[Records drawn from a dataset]
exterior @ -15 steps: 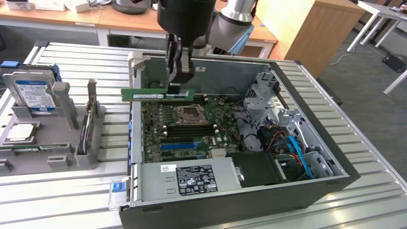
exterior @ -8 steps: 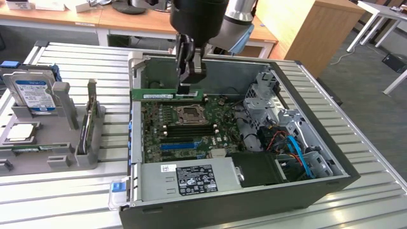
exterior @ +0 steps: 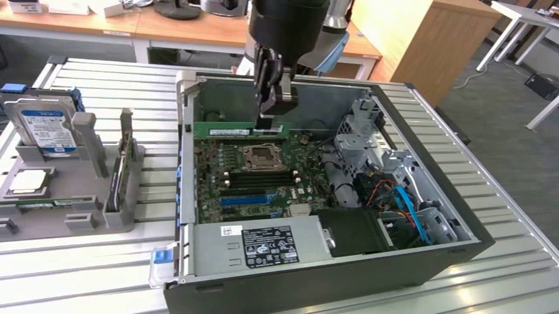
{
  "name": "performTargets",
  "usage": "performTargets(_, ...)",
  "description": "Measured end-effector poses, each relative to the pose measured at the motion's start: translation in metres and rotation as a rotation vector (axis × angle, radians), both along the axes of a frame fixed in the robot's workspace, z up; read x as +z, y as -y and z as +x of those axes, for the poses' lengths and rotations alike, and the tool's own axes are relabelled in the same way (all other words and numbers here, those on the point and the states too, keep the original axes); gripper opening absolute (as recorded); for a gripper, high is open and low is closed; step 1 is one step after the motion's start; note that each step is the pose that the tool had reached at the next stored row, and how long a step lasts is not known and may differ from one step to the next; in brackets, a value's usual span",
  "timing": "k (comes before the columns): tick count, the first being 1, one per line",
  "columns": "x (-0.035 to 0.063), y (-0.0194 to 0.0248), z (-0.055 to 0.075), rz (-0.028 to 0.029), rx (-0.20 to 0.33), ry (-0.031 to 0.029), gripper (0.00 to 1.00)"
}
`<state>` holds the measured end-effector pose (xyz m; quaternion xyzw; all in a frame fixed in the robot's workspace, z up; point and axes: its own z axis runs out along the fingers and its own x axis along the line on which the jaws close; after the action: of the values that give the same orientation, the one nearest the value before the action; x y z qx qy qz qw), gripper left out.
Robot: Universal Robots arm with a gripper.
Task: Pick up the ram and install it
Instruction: 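Pick up the ram and move it above insertion slot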
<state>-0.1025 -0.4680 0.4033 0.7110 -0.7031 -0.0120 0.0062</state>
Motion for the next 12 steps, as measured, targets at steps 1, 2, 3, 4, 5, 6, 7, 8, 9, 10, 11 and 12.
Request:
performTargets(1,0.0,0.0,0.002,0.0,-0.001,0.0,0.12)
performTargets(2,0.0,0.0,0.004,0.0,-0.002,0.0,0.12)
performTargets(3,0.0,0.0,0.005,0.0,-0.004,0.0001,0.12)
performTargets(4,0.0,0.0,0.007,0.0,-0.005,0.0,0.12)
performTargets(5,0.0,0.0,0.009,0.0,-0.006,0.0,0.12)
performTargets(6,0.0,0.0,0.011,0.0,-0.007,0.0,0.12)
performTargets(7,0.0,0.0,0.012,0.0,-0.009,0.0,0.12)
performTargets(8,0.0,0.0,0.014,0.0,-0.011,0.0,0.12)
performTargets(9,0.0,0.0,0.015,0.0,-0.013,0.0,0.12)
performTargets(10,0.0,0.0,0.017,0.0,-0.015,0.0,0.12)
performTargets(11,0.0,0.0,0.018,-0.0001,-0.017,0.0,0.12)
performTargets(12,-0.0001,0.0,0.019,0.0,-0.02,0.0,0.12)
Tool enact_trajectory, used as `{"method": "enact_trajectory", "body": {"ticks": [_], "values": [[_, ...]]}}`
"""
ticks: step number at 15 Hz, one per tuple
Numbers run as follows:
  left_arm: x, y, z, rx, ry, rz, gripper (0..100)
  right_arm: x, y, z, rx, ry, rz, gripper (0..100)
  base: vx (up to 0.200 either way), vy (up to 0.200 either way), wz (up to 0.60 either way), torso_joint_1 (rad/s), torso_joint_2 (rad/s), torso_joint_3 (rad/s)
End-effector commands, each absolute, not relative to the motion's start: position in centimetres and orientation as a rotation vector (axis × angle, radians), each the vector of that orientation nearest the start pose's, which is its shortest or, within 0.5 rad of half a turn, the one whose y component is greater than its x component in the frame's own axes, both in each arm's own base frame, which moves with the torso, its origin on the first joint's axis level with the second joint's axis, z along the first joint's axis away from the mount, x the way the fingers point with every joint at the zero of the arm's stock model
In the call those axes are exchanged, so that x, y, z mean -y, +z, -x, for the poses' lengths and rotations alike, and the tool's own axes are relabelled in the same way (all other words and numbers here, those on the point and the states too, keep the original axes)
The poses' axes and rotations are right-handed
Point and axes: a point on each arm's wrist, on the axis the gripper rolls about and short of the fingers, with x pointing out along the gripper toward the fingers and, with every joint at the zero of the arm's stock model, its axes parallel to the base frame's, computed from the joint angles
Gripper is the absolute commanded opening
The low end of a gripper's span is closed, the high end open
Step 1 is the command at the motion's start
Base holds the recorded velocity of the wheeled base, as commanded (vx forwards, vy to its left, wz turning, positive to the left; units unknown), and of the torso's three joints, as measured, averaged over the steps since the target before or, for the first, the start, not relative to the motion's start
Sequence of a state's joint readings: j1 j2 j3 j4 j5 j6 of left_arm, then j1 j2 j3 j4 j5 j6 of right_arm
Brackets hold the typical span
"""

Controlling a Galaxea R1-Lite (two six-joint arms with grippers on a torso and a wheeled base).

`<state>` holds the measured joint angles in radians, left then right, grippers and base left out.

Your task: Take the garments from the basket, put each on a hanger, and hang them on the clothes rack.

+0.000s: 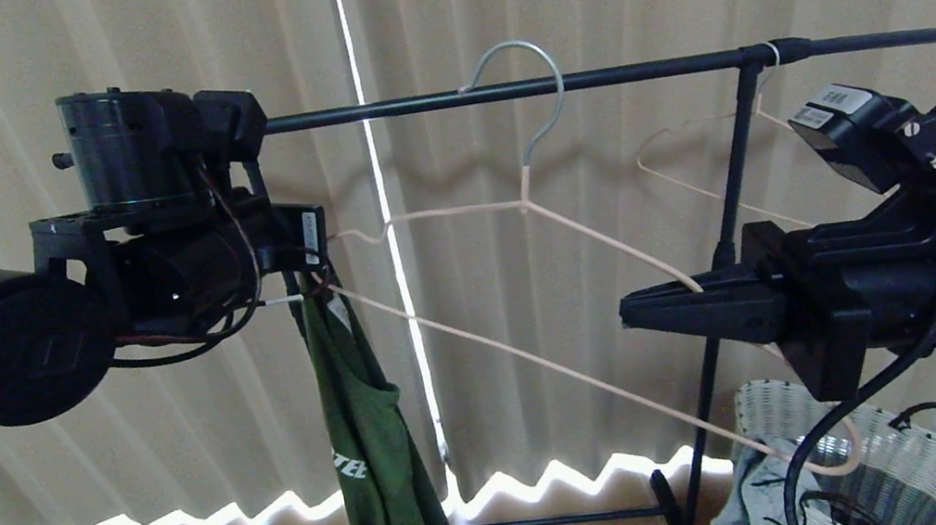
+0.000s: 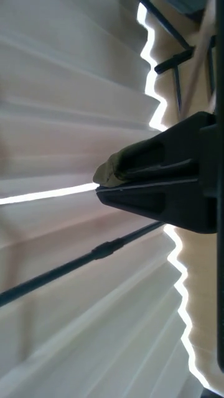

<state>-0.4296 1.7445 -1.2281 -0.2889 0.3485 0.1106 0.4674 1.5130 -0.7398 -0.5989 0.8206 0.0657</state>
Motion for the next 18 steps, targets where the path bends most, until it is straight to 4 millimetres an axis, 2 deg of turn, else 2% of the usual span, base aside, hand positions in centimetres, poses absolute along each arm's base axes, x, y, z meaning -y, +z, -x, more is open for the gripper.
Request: {"method": "enact_trajectory", "body": {"ticks": [1, 8, 13, 14, 16, 18], "values": [[13.5, 25.4, -31.0, -0.2, -0.091, -0.195, 0, -13.0, 21.4, -22.2, -0.229, 1.276, -0.103, 0, 0.0, 0.0, 0.0, 0.0, 0.0, 0.0], [13.6, 25.7, -30.6, -0.192, -0.101, -0.19, 0, -13.7, 20.8, -23.4, -0.217, 1.275, -0.111, 0, 0.0, 0.0, 0.0, 0.0, 0.0, 0.0], [12.9, 26.4, -29.0, -0.232, -0.098, -0.184, 0, -14.9, 19.4, -25.0, -0.237, 1.215, -0.129, 0, 0.0, 0.0, 0.0, 0.0, 0.0, 0.0], [12.9, 26.5, -28.7, -0.241, -0.099, -0.177, 0, -15.7, 19.2, -24.9, -0.244, 1.208, -0.126, 0, 0.0, 0.0, 0.0, 0.0, 0.0, 0.0], [12.8, 26.5, -28.5, -0.253, -0.098, -0.169, 0, -16.1, 19.2, -24.8, -0.25, 1.191, -0.131, 0, 0.0, 0.0, 0.0, 0.0, 0.0, 0.0], [12.9, 26.5, -28.5, -0.259, -0.096, -0.13, 0, -17.9, 19.2, -23.7, -0.287, 1.156, -0.17, 0, 0.0, 0.0, 0.0, 0.0, 0.0, 0.0]]}}
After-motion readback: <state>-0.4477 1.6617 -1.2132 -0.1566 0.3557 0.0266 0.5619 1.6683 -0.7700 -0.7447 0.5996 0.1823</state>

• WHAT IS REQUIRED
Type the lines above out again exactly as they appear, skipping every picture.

• OUTPUT FOR THIS TASK
exterior @ -15 steps: 
exterior @ -8 steps: 
exterior @ +0 steps: 
{
  "name": "performTargets",
  "usage": "performTargets(_, ...)",
  "description": "Measured end-effector poses, each relative to the pose measured at the motion's start: translation in metres and rotation as a rotation vector (axis × angle, radians), both along the axes of a frame fixed in the robot's workspace, z up; read x as +z, y as -y and z as +x of those axes, for the poses' lengths and rotations alike, and the tool's own axes are relabelled in the same way (all other words and numbers here, those on the point and the states too, keep the original axes); gripper opening absolute (as recorded); for a gripper, high is open and low is closed; step 1 is one step after the motion's start; note that each step is the pose that the tool had reached at the next stored row, and how long a step lasts is not known and may differ from one step to the next; in brackets, a value's usual span",
  "timing": "k (comes before the columns): tick count, the first being 1, one per line",
  "columns": "x (-0.035 to 0.063), y (-0.0194 to 0.0248), z (-0.055 to 0.075), rz (-0.028 to 0.029), rx (-0.20 to 0.33), ry (-0.031 to 0.029), gripper (0.00 to 1.00)"
}
`<state>` holds the measured end-effector pose (xyz m; quaternion xyzw; all in a frame fixed in the robot's workspace, z up; point and axes: its own z axis runs out along the fingers and its own x axis along the line on which the jaws close; after the action: of the values that give the same orientation, the one nearest the value before the action; x y z qx qy qz qw), gripper left out.
Robot: Universal Robots arm with a gripper.
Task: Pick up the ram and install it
Instruction: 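Pick up the ram and move it above insertion slot
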<state>-0.1025 -0.4680 0.4033 0.7110 -0.7031 -0.0120 0.0062</state>
Motion for the next 12 steps, as measured, targets at steps 1, 2, 3, 4, 5, 6, 7, 8, 9, 10, 11 and 12.
Request:
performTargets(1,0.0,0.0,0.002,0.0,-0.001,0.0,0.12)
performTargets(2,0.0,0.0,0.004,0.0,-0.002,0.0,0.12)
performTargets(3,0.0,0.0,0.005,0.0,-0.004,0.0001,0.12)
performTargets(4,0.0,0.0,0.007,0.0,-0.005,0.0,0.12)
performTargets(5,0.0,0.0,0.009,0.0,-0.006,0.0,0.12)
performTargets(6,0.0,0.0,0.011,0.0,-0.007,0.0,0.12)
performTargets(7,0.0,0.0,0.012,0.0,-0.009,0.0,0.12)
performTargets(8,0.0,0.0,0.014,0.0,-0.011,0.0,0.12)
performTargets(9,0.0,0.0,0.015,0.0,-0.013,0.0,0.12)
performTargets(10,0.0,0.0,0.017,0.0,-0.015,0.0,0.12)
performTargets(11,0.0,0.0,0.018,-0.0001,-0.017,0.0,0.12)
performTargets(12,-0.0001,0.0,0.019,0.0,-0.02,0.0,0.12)
Tool enact_trajectory, used as `{"method": "enact_trajectory", "body": {"ticks": [_], "values": [[_, ...]]}}`
"""
ticks: step number at 15 Hz, one per tuple
Numbers run as follows:
  left_arm: x, y, z, rx, ry, rz, gripper (0..100)
  right_arm: x, y, z, rx, ry, rz, gripper (0..100)
  base: vx (up to 0.200 either way), vy (up to 0.200 either way), wz (up to 0.60 either way), torso_joint_1 (rad/s), torso_joint_2 (rad/s), torso_joint_3 (rad/s)
End-effector commands, each absolute, not relative to the motion's start: position in centimetres and orientation as a rotation vector (axis × angle, radians), each the vector of that orientation nearest the start pose's, which is its shortest or, within 0.5 rad of half a turn, the one whose y component is greater than its x component in the frame's own axes, both in each arm's own base frame, which moves with the torso, its origin on the first joint's axis level with the second joint's axis, z along the first joint's axis away from the mount, x the way the fingers point with every joint at the zero of the arm's stock model
In the call those axes are exchanged, so that x, y, z mean -y, +z, -x, for the poses' lengths and rotations alike, and the tool's own axes are relabelled in the same way (all other words and numbers here, those on the point and the states too, keep the original axes)
The poses' axes and rotations are right-handed
Point and axes: a point on each arm's wrist, on the axis the gripper rolls about and short of the fingers, with x pointing out along the gripper toward the fingers and, with every joint at the zero of the arm's stock model, its axes parallel to the base frame's, computed from the joint angles
Gripper is the absolute commanded opening
The low end of a gripper's span is closed, the high end open
Step 1 is the command at the motion's start
Base holds the recorded velocity of the wheeled base, as commanded (vx forwards, vy to its left, wz turning, positive to the left; units unknown), and of the torso's three joints, as measured, averaged over the steps since the target before or, for the first, the start, not relative to the motion's start
Sequence of a state's joint readings: j1 j2 j3 j4 j5 j6 of left_arm, then j1 j2 j3 j4 j5 j6 of right_arm
Brackets hold the typical span
"""

Controlling a Galaxea R1-Lite (two six-joint arms with grippers on a torso and a wheeled base).

`<state>` holds the measured joint angles in radians, left then right, grippers and base left out.

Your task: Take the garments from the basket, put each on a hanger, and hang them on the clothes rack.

+0.000s: 
+0.000s: 

<state>-0.4296 1.7445 -1.2281 -0.2889 0.3485 0.1106 0.4674 1.5130 -0.7398 -0.5989 0.8206 0.0657</state>
Motion for the next 18 steps, targets where the path bends most, until it is straight to 4 millimetres an axis, 2 deg of turn, else 2% of the usual span, base aside, hand positions in centimetres, poses absolute along each arm's base axes, x, y, z meaning -y, +z, -x, more is open for the gripper.
Request: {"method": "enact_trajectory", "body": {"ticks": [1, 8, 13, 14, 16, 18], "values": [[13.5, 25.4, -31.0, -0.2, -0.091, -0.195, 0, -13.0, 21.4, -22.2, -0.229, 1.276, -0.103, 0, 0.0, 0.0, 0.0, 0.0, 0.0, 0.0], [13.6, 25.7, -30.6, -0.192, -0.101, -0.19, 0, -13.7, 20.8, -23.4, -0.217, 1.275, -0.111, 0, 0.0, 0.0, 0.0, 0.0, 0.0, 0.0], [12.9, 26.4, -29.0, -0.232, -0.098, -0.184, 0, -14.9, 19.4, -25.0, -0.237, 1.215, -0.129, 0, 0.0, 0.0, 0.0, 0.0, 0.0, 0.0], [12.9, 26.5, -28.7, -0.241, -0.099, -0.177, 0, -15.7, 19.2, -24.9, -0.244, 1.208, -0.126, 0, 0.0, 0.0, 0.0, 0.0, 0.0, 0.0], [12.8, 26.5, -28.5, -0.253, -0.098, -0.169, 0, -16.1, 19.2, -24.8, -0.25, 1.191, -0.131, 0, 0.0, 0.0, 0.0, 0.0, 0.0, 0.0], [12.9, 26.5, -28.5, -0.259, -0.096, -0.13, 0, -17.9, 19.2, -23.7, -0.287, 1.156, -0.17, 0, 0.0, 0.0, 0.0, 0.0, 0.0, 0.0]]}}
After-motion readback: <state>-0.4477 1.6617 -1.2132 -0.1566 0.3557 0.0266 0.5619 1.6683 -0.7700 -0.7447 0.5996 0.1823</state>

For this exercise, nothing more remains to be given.